Der junge Wärter namens Max, wie er nun wusste, schaute Thirlby nur verdutzt an, erntete ein deutliches Nicken, nahm die Hand runter und machte widerwillig Platz.
Na endlich, der Junge scheint die Akten wohl doch nicht so gründlich studiert zu haben, dachte Jake zufrieden. Er versuchte, Thirlby ein dankbares Nicken zu vermitteln, aber ihm gelang nur eine verzerrte Fratze. Das erkannte er jedenfalls in den spiegelnden Brillengläsern des Arztes.
Wieder setzte er sich in Bewegung, wobei er nicht bemerkte, wie Thirlby sich auf einen Stuhl an die Wand links von ihm setzte. Nach ein paar ausholenden Schritten stand er direkt vor dem leeren Tisch, dessen schmierige Oberfläche Jake kurz blendete. Trotzdem sah er, dass Patricia weder aufschaute noch eine Miene verzog, nur einen weiteren tiefen Zug nahm, um den duftenden Rauch nach wenigen verstrichenen Sekunden wieder herauszulassen. Wie sie da so erwartend dasaß, mit kaltem Blick, würden zu ihr eher blonde Haare passen. Das dachte Jake schon eher, deswegen war er auch so froh, dass sie immer noch lange, wellige dunkelbraune Haare hatte, die sie wie immer offen trug.
Jeden Samstag kommt sie hierher, setzt sich an einen Tisch, der nie derselbe ist. Immer im schwarzen Kleid, mit einem Mojito-Zigarillo zwischen den Fingern. Sie sieht nie so aus, als würde sie jemanden bestimmten erwarten. Eher wie eine verwöhnte Ehefrau, die sich einen neuen Lamborghini zum Hochzeitstag verspricht, und genau das war sie auch.
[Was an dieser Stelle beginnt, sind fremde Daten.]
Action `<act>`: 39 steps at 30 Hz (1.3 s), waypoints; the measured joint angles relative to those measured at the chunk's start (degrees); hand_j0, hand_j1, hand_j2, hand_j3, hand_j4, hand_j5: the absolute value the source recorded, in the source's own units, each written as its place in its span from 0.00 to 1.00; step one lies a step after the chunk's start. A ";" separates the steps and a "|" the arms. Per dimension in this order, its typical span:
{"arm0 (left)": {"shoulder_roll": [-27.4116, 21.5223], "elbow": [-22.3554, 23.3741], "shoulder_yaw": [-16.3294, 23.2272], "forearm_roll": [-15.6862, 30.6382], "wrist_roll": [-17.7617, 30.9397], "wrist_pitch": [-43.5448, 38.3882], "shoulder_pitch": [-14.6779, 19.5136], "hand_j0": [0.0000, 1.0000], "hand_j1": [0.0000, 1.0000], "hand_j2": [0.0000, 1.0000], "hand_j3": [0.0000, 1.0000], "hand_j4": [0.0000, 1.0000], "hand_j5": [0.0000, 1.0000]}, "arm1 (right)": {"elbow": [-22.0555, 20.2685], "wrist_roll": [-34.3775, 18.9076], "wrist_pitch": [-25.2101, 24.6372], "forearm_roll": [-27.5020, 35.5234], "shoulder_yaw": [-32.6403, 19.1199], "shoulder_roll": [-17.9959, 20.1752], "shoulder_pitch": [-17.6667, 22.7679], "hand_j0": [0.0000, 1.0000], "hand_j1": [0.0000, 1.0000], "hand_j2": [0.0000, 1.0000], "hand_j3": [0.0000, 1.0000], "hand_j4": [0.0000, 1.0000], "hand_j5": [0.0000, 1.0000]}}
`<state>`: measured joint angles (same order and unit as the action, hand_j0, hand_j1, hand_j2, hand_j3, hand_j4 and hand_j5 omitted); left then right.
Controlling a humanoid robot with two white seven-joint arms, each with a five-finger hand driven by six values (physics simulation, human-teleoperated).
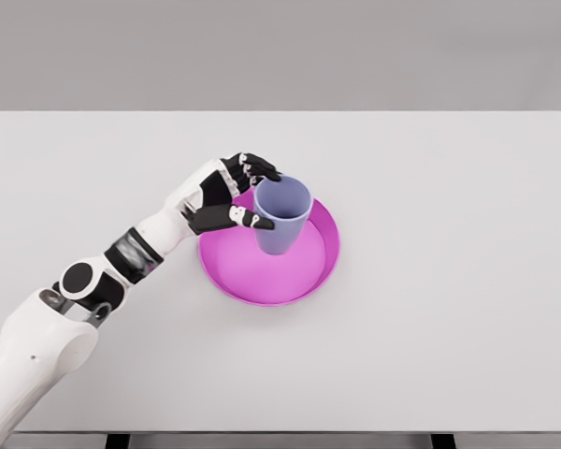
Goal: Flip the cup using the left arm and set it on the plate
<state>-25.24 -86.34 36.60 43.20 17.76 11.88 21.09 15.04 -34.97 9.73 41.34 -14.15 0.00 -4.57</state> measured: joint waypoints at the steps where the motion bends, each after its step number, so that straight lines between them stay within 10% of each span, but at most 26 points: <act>1: 0.09 0.17 0.01 -0.13 -0.01 -0.01 0.00 0.54 0.54 0.54 0.54 0.54 0.54 | 0.00 0.00 0.00 0.00 0.00 0.00 0.00 1.00 1.00 1.00 1.00 1.00 1.00; 9: 0.44 1.13 0.07 -0.50 -0.05 0.00 -0.44 0.56 0.56 0.56 0.56 0.56 0.56 | 0.00 0.00 0.00 0.00 0.00 0.00 0.00 1.00 1.00 1.00 1.00 1.00 1.00; 13: 0.62 1.13 0.07 -1.26 -0.22 -0.04 -0.44 0.82 0.82 0.82 0.82 0.82 0.82 | 0.00 0.00 0.00 0.00 0.00 0.00 0.00 1.00 1.00 1.00 1.00 1.00 1.00; 22: 0.42 1.19 -0.01 -2.08 -0.51 -0.18 -0.53 0.99 0.99 0.99 0.99 0.99 0.99 | 0.00 0.00 0.00 0.00 0.00 0.00 0.00 1.00 1.00 1.00 1.00 1.00 1.00; 39: -6.22 -4.59 -0.76 -1.59 0.68 -0.44 3.08 1.00 1.00 1.00 1.00 1.00 1.00 | 0.00 0.00 0.00 0.00 0.00 0.00 0.00 1.00 1.00 1.00 1.00 1.00 1.00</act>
<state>-31.46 -90.93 35.84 41.61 18.44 11.43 24.17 15.04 -34.97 9.73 41.34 -14.15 0.00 -4.57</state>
Jake vergaß Thirlby, Max, seine mickrige Zelle und sogar den Gang, den Dschungel aus Grün. Lächelnd setzte er sich hin, ganz nah an den Tisch. Der rote Plastikstuhl gab heftig nach, quietschte, drücke unangenehm gegen die Oberschenkel. Spontan frage er sich, ob Patricia sich deswegen so knapp an den Rand gesessen hat oder weil sie Angst vor Schmutz hatte. Vermutlich beides, dachte Jake und faltete seine Hände auf dem Tisch. Gierig starrte er sie an, doch erst als sie einen weiteren Zug genommen hatte, schaute sie ihn an. Ihr Blick war zwar immer noch kalt, aber Jake erkannte an ihrem Blick wenigstens ein wenig Bedauern und Sorge. Vielleicht. Doch das gab ihm schon den Mut, ein Gespräch anzufangen. Es war jede Woche wieder eine Kunst und Hindernis zugleich.